Work order
Identify each line in the records below that contains the word "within", and copy it.

Input records Start Marker

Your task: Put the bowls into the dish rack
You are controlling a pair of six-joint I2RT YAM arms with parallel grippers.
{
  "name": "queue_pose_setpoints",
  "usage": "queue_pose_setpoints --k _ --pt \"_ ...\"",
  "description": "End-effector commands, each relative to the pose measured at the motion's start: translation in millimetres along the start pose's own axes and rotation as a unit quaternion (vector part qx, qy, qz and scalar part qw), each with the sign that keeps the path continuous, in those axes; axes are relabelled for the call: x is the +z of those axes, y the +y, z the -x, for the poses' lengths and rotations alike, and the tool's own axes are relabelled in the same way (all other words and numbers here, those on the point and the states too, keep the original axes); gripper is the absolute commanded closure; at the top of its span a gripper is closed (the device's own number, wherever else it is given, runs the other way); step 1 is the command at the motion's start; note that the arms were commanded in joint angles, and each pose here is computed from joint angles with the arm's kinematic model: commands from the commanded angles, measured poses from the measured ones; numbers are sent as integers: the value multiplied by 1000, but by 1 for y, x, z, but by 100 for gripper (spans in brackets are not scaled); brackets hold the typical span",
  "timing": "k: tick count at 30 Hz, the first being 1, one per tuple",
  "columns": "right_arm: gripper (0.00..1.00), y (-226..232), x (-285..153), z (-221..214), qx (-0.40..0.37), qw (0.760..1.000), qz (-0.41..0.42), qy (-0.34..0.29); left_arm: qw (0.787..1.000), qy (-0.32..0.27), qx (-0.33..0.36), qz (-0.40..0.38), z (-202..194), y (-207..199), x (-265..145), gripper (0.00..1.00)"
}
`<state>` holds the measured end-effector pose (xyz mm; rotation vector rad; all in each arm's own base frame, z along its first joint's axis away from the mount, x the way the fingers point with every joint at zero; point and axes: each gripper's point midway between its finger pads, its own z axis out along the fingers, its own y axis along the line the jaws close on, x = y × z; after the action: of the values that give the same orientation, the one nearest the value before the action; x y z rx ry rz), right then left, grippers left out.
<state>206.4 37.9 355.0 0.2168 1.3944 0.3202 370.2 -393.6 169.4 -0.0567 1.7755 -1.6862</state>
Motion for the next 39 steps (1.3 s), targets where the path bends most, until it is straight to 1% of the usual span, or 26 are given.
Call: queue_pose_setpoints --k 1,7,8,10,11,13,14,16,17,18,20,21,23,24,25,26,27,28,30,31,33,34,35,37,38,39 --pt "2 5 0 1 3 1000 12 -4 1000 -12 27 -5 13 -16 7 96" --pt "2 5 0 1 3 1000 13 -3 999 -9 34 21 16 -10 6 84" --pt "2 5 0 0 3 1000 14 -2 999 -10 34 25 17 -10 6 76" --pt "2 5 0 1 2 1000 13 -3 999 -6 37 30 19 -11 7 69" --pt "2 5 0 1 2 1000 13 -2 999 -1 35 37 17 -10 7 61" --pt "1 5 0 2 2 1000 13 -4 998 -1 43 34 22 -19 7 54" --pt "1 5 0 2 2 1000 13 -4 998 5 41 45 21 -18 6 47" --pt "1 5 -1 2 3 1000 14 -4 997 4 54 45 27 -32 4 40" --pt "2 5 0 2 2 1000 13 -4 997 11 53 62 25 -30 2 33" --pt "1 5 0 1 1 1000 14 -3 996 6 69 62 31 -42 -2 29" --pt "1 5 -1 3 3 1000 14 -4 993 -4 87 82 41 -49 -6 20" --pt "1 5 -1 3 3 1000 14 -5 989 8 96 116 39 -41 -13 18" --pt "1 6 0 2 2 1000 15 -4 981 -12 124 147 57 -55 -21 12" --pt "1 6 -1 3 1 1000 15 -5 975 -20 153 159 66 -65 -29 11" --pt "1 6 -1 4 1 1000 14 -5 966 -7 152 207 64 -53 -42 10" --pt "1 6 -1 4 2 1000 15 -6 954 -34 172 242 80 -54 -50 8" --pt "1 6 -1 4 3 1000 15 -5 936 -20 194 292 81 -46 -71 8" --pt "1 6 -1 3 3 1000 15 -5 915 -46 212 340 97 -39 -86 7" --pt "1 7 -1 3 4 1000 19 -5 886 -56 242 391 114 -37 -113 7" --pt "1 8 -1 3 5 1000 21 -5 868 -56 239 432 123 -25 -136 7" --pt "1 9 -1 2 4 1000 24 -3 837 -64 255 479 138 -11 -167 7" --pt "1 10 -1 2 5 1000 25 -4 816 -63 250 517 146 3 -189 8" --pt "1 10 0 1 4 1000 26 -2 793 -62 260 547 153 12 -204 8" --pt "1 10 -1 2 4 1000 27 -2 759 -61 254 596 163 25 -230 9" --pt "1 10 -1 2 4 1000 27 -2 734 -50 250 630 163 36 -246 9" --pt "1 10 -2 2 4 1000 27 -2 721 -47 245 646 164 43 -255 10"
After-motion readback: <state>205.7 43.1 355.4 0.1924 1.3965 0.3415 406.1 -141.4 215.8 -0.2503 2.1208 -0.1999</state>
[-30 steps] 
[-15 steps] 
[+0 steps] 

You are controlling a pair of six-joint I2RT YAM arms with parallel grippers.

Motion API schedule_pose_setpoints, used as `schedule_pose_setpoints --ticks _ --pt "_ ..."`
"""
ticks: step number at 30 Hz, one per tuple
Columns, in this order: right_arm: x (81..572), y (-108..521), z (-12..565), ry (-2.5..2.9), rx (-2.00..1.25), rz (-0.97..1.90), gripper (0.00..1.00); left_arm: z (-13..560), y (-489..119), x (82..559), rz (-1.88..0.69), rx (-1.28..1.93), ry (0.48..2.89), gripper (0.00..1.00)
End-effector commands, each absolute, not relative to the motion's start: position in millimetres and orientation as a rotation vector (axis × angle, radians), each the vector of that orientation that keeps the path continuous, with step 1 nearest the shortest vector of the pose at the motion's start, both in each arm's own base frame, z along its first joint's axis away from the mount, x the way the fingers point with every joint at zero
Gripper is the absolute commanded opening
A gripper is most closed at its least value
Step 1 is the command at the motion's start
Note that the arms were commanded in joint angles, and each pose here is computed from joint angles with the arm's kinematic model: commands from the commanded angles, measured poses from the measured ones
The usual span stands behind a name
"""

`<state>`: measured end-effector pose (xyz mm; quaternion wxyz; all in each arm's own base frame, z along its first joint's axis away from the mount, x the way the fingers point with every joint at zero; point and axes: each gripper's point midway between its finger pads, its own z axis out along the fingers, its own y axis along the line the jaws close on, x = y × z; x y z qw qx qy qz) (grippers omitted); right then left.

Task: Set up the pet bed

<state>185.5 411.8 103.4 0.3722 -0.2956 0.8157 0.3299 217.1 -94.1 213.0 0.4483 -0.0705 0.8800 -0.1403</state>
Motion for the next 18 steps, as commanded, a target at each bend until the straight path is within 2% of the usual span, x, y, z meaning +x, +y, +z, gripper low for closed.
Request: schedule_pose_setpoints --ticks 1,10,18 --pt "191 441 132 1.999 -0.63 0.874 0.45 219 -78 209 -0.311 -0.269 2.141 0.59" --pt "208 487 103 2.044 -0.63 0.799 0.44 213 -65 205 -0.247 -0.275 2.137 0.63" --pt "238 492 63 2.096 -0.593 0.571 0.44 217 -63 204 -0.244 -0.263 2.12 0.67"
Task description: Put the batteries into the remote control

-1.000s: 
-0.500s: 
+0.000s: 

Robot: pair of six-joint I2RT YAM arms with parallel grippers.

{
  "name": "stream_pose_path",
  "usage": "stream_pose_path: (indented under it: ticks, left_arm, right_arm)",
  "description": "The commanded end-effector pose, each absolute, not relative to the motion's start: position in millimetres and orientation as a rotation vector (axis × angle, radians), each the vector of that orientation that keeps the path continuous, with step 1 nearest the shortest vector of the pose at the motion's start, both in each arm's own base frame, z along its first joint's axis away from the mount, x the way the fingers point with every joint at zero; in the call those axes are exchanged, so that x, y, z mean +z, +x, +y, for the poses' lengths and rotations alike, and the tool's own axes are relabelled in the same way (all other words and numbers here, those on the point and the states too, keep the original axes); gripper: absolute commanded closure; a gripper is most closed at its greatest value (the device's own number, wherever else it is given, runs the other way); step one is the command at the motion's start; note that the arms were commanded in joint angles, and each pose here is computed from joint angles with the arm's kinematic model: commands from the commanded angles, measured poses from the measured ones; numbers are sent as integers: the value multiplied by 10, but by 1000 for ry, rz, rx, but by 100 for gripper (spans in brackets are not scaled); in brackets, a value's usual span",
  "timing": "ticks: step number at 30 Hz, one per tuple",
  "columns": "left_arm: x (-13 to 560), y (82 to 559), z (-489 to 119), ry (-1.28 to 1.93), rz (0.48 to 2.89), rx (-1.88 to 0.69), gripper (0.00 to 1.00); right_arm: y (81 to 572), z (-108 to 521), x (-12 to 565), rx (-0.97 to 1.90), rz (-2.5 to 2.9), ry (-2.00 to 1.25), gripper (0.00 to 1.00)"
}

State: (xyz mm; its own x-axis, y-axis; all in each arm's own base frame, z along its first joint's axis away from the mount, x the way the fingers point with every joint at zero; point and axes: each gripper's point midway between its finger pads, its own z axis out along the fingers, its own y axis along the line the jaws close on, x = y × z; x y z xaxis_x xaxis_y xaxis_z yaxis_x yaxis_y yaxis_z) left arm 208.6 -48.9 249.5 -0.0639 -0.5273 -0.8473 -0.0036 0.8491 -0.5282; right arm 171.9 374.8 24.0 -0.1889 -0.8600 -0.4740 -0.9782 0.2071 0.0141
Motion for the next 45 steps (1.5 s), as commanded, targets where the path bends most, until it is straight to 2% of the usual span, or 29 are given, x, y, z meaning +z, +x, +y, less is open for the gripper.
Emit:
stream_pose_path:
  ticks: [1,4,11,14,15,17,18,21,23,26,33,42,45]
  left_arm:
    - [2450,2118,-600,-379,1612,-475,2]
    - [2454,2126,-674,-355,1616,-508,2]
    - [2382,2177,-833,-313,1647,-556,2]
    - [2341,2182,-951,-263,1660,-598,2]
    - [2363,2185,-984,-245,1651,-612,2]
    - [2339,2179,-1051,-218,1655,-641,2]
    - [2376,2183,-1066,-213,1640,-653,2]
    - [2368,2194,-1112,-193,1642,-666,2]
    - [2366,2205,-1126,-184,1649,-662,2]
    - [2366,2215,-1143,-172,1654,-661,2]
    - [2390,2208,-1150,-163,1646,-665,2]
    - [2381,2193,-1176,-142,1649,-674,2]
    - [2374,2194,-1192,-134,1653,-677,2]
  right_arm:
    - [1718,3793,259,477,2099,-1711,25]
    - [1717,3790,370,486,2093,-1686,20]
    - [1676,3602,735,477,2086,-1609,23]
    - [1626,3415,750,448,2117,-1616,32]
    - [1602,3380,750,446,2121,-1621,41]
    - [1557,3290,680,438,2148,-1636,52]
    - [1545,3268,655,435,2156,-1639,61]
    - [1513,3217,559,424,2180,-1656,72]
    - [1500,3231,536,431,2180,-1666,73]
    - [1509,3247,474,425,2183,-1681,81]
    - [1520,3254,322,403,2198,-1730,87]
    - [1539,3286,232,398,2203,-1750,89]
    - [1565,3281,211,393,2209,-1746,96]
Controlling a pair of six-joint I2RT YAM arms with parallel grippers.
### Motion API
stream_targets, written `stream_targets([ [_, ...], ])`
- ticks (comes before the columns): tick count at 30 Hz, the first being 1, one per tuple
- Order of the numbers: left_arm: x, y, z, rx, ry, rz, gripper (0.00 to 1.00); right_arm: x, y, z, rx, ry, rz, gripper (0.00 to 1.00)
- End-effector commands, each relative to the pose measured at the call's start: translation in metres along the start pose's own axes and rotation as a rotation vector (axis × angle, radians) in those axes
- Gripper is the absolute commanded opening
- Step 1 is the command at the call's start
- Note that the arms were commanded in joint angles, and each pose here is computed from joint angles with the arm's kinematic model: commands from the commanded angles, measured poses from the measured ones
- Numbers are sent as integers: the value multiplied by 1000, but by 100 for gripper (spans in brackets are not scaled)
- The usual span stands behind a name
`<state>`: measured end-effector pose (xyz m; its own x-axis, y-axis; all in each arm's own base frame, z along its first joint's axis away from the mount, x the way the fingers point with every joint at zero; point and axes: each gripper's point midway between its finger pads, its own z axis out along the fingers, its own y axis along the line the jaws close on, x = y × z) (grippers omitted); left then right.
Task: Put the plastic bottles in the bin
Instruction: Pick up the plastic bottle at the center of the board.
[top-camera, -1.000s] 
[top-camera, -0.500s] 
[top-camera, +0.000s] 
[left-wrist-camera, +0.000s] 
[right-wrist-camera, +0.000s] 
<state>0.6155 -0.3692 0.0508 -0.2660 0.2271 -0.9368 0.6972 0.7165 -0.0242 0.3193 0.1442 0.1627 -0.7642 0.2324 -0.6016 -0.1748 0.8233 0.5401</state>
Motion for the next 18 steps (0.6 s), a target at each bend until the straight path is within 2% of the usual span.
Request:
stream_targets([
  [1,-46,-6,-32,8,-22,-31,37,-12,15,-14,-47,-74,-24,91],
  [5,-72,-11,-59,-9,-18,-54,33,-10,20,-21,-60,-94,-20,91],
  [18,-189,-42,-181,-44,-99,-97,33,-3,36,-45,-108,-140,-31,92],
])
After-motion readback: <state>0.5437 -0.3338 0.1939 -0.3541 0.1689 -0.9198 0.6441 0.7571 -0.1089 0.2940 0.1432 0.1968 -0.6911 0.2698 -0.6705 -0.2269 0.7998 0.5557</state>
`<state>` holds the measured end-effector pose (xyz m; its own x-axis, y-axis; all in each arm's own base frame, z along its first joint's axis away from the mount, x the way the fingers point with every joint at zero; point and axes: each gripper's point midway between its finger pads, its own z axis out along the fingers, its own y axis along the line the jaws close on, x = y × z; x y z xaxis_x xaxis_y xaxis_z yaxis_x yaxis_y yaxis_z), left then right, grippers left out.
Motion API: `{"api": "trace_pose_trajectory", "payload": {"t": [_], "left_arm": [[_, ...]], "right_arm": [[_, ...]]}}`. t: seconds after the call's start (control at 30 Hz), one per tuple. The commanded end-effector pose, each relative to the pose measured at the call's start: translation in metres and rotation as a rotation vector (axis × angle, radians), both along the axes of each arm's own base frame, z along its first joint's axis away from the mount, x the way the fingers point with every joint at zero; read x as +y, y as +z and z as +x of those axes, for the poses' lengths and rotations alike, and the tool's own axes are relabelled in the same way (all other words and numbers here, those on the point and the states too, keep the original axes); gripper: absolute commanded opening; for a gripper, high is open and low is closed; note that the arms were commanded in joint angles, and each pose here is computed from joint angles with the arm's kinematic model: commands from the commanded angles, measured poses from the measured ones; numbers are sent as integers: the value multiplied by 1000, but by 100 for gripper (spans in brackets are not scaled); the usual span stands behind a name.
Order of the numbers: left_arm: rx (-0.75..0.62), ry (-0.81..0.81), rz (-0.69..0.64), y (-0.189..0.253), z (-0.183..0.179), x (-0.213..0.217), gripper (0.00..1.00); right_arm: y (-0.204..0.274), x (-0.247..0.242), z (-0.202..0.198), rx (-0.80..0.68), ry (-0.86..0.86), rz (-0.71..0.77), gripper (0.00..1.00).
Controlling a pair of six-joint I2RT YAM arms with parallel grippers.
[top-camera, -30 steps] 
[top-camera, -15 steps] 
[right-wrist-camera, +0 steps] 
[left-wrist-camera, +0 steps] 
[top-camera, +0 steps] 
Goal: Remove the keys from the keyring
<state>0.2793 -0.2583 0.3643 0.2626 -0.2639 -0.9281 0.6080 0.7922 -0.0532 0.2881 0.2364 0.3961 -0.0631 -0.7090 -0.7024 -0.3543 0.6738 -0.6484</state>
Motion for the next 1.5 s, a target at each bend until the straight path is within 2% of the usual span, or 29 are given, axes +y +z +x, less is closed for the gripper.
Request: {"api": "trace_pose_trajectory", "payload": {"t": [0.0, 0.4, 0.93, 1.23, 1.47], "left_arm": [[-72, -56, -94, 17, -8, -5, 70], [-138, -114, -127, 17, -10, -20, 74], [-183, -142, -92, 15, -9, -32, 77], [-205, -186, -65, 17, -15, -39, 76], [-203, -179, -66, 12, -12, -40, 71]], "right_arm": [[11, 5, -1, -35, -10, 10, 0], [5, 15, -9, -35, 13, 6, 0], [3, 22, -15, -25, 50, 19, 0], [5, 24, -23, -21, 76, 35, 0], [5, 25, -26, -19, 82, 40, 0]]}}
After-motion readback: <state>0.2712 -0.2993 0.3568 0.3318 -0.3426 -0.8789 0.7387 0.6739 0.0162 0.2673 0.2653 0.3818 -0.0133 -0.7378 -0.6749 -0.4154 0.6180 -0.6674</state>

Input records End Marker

Result for this task
Motion for the next 18 steps, as commanded, a target at each bend until the straight path is within 2% of the usual span, x, y, z meaning +x, +y, +z, gripper low for closed.
Motion for the next 18 steps (0.6 s), a target at each bend until the straight path is within 2% of the usual span.
Motion for the next 1.5 s, a target at each bend until the straight path is within 2% of the usual span, or 29 are given, axes +y +z +x, less is closed for the gripper.

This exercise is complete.